Repeat the listing exactly, line by line.

■ DATA PROVIDED ■
────────
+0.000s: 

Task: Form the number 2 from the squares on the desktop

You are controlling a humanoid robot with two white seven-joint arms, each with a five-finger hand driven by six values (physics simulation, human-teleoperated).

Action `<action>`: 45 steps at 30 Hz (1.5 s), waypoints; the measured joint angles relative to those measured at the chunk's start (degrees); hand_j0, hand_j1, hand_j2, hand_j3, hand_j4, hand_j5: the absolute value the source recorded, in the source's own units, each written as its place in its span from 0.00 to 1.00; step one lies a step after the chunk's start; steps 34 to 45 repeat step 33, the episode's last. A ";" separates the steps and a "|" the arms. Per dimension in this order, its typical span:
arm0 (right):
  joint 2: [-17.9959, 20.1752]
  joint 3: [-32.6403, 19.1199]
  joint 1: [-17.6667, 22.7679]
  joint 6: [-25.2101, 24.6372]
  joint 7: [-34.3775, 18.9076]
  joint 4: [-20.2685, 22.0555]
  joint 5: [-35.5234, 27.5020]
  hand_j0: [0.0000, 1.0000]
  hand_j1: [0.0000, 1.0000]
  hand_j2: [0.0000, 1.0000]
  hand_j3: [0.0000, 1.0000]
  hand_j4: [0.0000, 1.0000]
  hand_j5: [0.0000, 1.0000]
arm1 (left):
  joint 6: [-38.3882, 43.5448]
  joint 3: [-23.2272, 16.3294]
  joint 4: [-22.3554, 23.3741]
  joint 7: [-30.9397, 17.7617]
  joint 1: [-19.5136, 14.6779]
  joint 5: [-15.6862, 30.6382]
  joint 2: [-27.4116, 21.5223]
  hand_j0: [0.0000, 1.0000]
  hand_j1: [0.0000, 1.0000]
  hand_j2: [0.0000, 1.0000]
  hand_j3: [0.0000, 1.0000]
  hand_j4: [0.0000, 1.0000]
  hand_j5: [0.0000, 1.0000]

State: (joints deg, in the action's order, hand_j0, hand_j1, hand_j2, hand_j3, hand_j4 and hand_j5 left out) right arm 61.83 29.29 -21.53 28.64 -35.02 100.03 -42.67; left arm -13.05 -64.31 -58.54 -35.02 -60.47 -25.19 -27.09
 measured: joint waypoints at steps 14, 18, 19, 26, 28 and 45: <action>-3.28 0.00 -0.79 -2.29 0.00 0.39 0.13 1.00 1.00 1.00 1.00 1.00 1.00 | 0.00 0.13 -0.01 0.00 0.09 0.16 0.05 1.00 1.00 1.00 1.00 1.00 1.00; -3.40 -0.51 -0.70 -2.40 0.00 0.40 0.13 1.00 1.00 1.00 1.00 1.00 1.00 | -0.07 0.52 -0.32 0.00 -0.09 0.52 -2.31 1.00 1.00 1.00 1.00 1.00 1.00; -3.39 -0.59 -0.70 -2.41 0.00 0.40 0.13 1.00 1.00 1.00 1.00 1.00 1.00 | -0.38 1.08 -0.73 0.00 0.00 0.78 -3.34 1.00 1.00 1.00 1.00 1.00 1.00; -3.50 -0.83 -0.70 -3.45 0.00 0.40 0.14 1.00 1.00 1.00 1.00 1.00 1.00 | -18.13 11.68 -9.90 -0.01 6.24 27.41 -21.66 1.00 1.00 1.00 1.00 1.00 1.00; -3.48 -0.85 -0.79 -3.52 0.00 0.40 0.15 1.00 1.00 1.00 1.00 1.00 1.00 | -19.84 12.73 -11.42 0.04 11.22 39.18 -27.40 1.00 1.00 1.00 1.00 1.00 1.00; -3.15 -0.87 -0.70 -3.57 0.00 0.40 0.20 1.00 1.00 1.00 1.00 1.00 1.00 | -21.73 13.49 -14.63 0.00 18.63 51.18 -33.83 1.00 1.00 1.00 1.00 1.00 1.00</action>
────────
■ ANSWER ■
+0.000s: 

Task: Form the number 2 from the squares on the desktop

You are controlling a humanoid robot with two white seven-joint arms, each with a five-finger hand driven by six values (physics simulation, human-teleoperated).

Action `<action>`: 45 steps at 30 Hz (1.5 s), waypoints; the measured joint angles relative to those measured at the chunk's start (degrees); hand_j0, hand_j1, hand_j2, hand_j3, hand_j4, hand_j5: the absolute value the source recorded, in the source's own units, each written as its place in its span from 0.00 to 1.00; step one lies a step after the chunk's start; steps 34 to 45 repeat step 33, the episode's last. A ";" separates the steps and a "|" the arms. Per dimension in this order, its typical span:
arm0 (right):
  joint 2: [-17.9959, 20.1752]
  joint 3: [-32.6403, 19.1199]
  joint 1: [-17.6667, 22.7679]
  joint 6: [-25.2101, 24.6372]
  joint 7: [-34.3775, 18.9076]
  joint 4: [-20.2685, 22.0555]
  joint 5: [-35.5234, 27.5020]
  hand_j0: [0.0000, 1.0000]
  hand_j1: [0.0000, 1.0000]
  hand_j2: [0.0000, 1.0000]
  hand_j3: [0.0000, 1.0000]
  hand_j4: [0.0000, 1.0000]
  hand_j5: [0.0000, 1.0000]
arm1 (left):
  joint 6: [-38.3882, 43.5448]
  joint 3: [-23.2272, 16.3294]
  joint 4: [-22.3554, 23.3741]
  joint 7: [-30.9397, 17.7617]
  joint 1: [-19.5136, 14.6779]
  joint 5: [-15.6862, 30.6382]
  joint 2: [-27.4116, 21.5223]
  hand_j0: [0.0000, 1.0000]
  hand_j1: [0.0000, 1.0000]
  hand_j2: [0.0000, 1.0000]
  hand_j3: [0.0000, 1.0000]
  hand_j4: [0.0000, 1.0000]
  hand_j5: [0.0000, 1.0000]

State: (joints deg, in the action's order, hand_j0, hand_j1, hand_j2, hand_j3, hand_j4 and hand_j5 left out) right arm 61.83 29.29 -21.53 28.64 -35.02 100.03 -42.67; left arm -13.05 -64.31 -58.54 -35.02 -60.47 -25.19 -27.09
 measured: joint waypoints at steps 14, 18, 19, 26, 28 and 45: <action>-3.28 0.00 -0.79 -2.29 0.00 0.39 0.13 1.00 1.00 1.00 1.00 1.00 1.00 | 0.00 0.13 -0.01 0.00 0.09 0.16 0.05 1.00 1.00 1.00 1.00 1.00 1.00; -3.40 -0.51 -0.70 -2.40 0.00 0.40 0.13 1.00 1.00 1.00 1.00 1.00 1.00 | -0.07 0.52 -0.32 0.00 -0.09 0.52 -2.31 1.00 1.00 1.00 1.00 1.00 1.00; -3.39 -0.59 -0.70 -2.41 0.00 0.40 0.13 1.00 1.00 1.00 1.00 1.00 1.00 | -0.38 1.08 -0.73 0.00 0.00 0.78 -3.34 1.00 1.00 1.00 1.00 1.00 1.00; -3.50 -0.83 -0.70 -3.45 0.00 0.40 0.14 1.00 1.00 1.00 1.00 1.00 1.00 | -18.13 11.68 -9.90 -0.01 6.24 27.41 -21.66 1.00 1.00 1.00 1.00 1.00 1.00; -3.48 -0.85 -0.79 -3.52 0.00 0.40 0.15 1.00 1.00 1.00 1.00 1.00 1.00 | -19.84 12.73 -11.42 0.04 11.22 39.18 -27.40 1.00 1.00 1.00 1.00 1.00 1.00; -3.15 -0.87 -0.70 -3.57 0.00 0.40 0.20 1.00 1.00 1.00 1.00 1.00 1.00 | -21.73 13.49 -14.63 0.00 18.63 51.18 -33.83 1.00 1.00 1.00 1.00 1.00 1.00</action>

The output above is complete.